Auch im Ausland sei das deutsche Fernsehen stark nachgefragt. "Hier ist Made in Germany noch ein Qualitätskennzeichen", sagte Hallenberger und verwies auf den Erfolg vor allem deutscher Eventproduktionen im internationalen Markt und die wachsende Rolle im Formathandel bei nicht-fiktionalen Konzepten.
 

Medientage München

"Fernsehtrends entstehen nicht im Fernsehen", erklärt Hallenberger. Sie entstehen ihm zu Folge im Alltag - dem entsprechend ändere sich mit einer neuen Lebenssituation auch der Anspruch an das Programm. Die derzeit eher angespannte Situation der Verunsicherung sei daher auch als Ursache für die steigende Nachfrage nach weicher Fiction und fiktionalen Programmen mit Fantasy-Elementen auszumachen - sei es das Fantastische der "Heroes" oder das Quasi-Fantastische von Figuren wie "Monk" oder "Dr. House", die immer wieder Anlass zur Hoffnung auf Rettung in misslichen Situationen geben.

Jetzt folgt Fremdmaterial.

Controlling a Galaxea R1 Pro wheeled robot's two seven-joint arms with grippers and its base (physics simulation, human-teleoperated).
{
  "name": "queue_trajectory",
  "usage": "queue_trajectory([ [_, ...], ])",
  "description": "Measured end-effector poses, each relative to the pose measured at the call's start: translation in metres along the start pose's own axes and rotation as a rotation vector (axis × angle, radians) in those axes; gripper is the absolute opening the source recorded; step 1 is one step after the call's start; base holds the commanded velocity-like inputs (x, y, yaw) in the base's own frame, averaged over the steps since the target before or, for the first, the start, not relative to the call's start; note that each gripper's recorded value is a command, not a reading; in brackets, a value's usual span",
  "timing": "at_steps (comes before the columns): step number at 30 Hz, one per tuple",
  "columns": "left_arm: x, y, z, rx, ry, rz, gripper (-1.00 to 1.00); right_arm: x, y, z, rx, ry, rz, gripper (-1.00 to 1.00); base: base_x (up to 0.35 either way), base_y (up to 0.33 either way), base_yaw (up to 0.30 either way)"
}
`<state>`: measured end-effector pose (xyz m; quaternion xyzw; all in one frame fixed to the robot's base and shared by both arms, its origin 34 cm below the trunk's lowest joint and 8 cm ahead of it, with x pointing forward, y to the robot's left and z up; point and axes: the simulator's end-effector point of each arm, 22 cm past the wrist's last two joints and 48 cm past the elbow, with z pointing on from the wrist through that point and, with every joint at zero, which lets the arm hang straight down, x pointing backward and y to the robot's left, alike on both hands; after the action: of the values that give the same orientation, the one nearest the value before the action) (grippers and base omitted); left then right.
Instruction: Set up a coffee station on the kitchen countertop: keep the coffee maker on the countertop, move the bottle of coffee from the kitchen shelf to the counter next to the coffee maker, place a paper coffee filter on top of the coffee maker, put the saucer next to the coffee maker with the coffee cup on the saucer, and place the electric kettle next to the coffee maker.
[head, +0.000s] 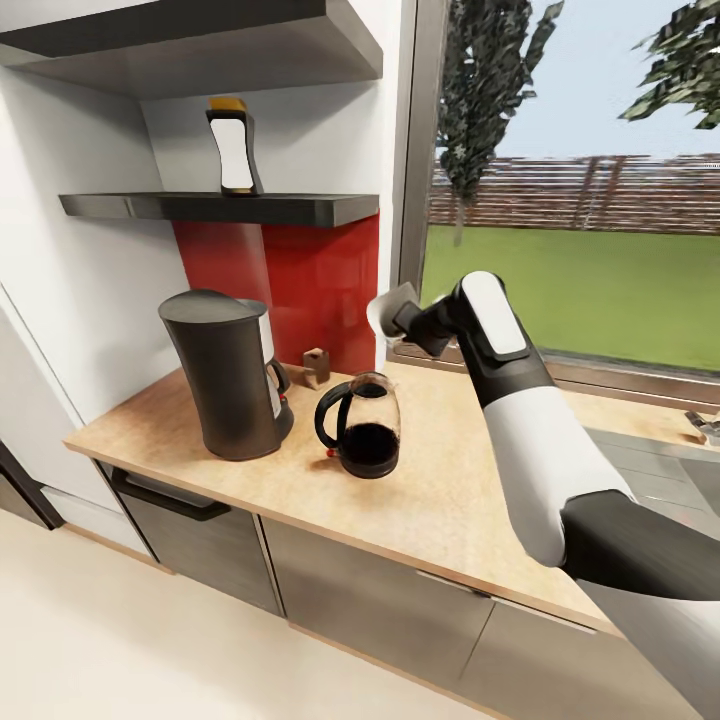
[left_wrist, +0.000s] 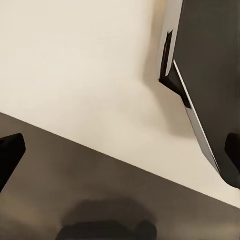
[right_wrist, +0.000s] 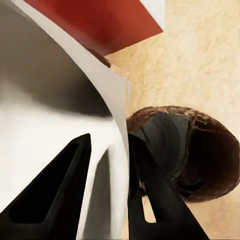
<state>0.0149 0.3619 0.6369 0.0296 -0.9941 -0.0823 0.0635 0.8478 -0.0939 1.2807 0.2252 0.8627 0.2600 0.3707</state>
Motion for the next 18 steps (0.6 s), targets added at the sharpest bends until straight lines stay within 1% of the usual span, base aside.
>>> queue_trajectory([
  [1,0.0,0.0,0.0,0.0,0.0,0.0,1.0,-0.0071,0.0089,-0.0087,-0.024,-0.026,-0.006,-1.0,0.0,0.0,0.0],
  [8,0.0004,-0.0019,0.0,0.003,0.001,0.0,1.0,-0.0085,0.0105,-0.0105,-0.028,-0.031,-0.008,-1.0,0.019,0.005,0.0],
  [15,0.0016,-0.0033,-0.0001,0.005,0.006,-0.002,1.0,-0.0075,0.0096,-0.0099,-0.026,-0.026,-0.009,-1.0,0.12,0.169,0.0],
  [18,0.0036,-0.0037,-0.0001,0.006,0.015,-0.002,1.0,-0.0073,0.0092,-0.0094,-0.025,-0.025,-0.009,-1.0,0.03,0.04,0.028],
])
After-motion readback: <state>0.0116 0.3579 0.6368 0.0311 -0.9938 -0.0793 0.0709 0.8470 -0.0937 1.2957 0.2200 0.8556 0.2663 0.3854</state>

Auch wenn allenthalben von einer Krise der deutschen Programmware gesprochen wird: Wissenschaftler Hallenberger kann sie so eng begrenzt nicht ausmachen. So seien vom Scheitern nicht nur deutsche Produktionen betroffen. Auch manche hochwertige US-Ware, die international erfolgreich Marktanteile einfährt ,will hier zu Lande - teils aus inhaltlichen, teils aus programmplanerischen Gründen - nicht wirklich zünden. Die Montags-Serien von RTL II - "Californication" und "Dexter" - sind da nur die jüngsten Beispiele.
 
 
 
Auch die starke Präsenz internationaler Importe und Adaptionen in deutschen Programmen sei keine junge Entwicklung, führte der Medienwissenschaflter aus und verwies auf "Dallas" und "Was bin ich?". "Damals hieß es nur nicht Formatadaption, sondern 'da haben wir das Konzept übernommen'", so Hallenberger.

Als Problem jedoch sieht er an, dass die Interessen von Zuschauern und Sendern in grundsätzlichen Punkten auseinander gehen. Als Programmierung auf kleinstem gemeinsamem Nenner bezeichnete Hallenberger das Vorgehen mancher Anbieter, der mit den Bedürfnissen seiner Zuschauer manchmal über Kreuz zu liegen scheint.

Denn während das Publikum den Anspruch stelle, unterhalten zu werden, wolle der Sender lediglich den Umschaltimpuls so gering wie möglich halten. Statt Inhalte, die möglichst vielen gefallen, habe es manchmal den Anschein, als gehe es um Programme die möglichst wenigen missfallen. Die Folgen seien drohender Imageverlust und der Verlust des Vertrauens des Zuschauers in den Sender als verlässlicher Anbieter. Auch wenn es nur wenige seien, die enttäuscht würden, so addiere sich die Summe der um ihre frisch gelernten Programme Gebrachten stetig.

Als weitere Gründe für Misserfolge nennt Hallenberger das Fehlen von Geld und Mut in der Entwicklung, falsche Sendeplätzen oder gar Sender für einzelne Inhalte und eine zu Weilen lieblose Programm-Promotion. Als Paradebeispiel für den gelungen Umgang mit neuen Stoffen hingegen nennt er die Entwicklung des heutigen Hits "CSI". So habe man das Programm lange genug bei Vox laufen lassen, um es zu etablieren und schließlich zum "Hauptsender" RTL zu verlegen. Schade für Vox - gut für's Format.